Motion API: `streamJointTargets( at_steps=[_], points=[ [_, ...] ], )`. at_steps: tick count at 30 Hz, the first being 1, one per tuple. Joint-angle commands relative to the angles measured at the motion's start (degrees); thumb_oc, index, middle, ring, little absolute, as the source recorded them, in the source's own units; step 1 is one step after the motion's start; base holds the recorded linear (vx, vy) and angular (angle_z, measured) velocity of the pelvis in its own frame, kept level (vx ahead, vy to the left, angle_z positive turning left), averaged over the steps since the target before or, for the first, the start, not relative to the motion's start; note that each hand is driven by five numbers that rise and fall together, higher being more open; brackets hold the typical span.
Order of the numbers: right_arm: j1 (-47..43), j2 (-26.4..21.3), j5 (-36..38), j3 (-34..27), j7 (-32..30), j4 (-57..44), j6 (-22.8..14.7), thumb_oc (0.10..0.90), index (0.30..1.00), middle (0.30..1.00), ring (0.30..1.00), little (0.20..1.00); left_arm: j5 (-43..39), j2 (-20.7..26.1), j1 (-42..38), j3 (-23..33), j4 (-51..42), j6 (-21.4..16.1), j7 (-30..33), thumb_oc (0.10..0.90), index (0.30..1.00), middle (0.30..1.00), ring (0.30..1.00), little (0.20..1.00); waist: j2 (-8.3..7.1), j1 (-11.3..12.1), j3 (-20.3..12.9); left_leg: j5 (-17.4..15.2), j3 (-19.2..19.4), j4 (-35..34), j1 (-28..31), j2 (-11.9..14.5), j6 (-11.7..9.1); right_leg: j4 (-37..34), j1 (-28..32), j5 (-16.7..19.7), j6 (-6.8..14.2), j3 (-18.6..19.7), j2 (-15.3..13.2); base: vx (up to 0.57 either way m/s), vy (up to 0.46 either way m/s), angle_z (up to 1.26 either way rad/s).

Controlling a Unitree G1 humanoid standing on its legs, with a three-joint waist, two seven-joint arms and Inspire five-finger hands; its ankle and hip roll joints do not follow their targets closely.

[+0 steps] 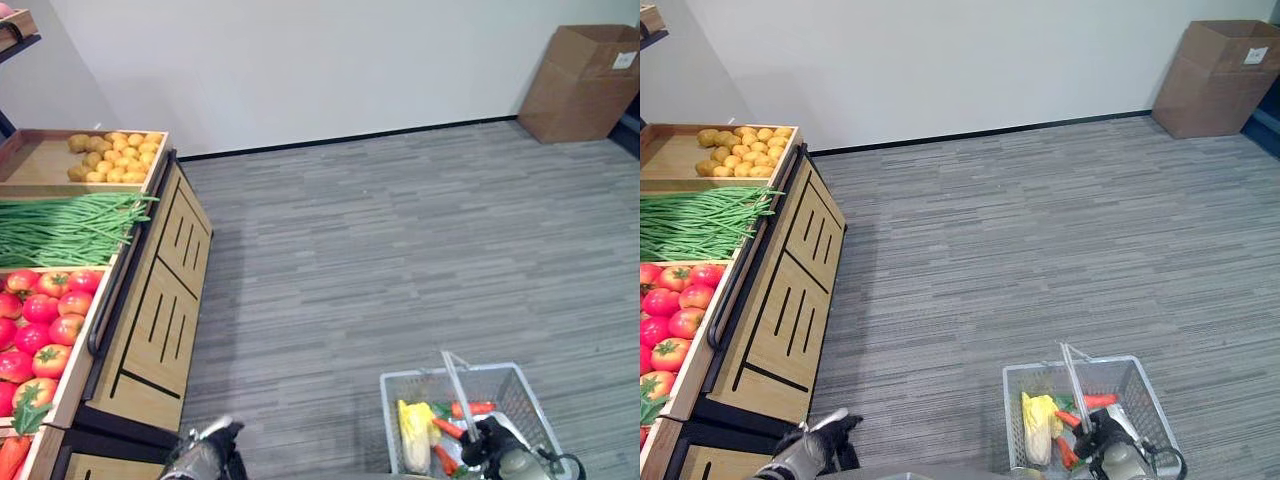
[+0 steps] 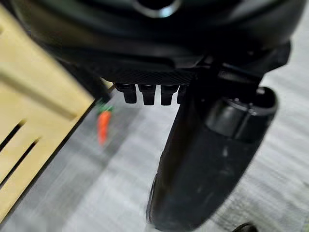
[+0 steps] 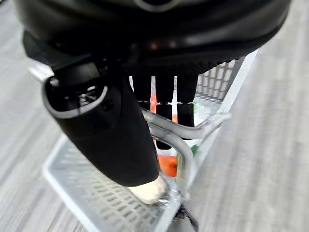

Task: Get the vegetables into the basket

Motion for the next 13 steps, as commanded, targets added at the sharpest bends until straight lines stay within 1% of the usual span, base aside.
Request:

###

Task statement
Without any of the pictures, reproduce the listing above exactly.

Response
Motion API: `streamJointTargets( at_steps=[_], points=[ [_, ...] ], )`. at_steps: tick count at 30 Hz, the first being 1, one per tuple. Joint-angle commands relative to the angles measured at the motion's start (degrees); thumb_oc, index, middle, ring, little absolute, as the source recorded them, in the source's own units; step 1 is one step after the motion's start; base holds the recorded linear (vx, vy) and angular (angle_z, measured) velocity of the pelvis in its own frame, kept level (vx ahead, vy to the left, angle_z positive turning left), averaged over the steps since the target before or, for the first, the start, not relative to the motion's start; note that each hand is driven by five numbers that rise and fall together, higher being more open; brackets hold the typical span.
Order of the numbers: right_arm: j1 (-47..43), j2 (-26.4..21.3), j5 (-36..38), j3 (-34..27), j7 (-32..30), j4 (-57..44), j6 (-22.8..14.7), thumb_oc (0.10..0.90), index (0.30..1.00), middle (0.30..1.00), ring (0.30..1.00), little (0.20..1.00); left_arm: j5 (-43..39), j2 (-20.7..26.1), j1 (-42..38), j3 (-23..33), j4 (-51..42), j6 (-21.4..16.1), j7 (-30..33), thumb_oc (0.10..0.90), index (0.30..1.00), middle (0.30..1.00), ring (0.30..1.00), little (0.20..1.00); waist: j2 (-8.3..7.1), j1 (-11.3..12.1), j3 (-20.3..12.9); left_leg: j5 (-17.4..15.2), j3 (-19.2..19.4), j4 (-35..34), j1 (-28..31), j2 (-11.9..14.5), j6 (-11.7..9.1); right_leg: j4 (-37..34), j1 (-28..32), j5 (-16.7..19.7), j6 (-6.8..14.2), j3 (-18.6..19.7), j2 (-15.3..13.2); base: vx (up to 0.57 either way m/s), vy (up to 0.46 either way m/s), angle_z (up to 1.26 either way rad/s).

Controlling a Unitree G1 humanoid standing on its legs, with a three-joint waist, two seven-joint arms and Inspire five-finger hands; its ankle and hip roll joints do not follow their targets closely.

[+0 steps] 
[+0 steps] 
[+0 steps] 

Task: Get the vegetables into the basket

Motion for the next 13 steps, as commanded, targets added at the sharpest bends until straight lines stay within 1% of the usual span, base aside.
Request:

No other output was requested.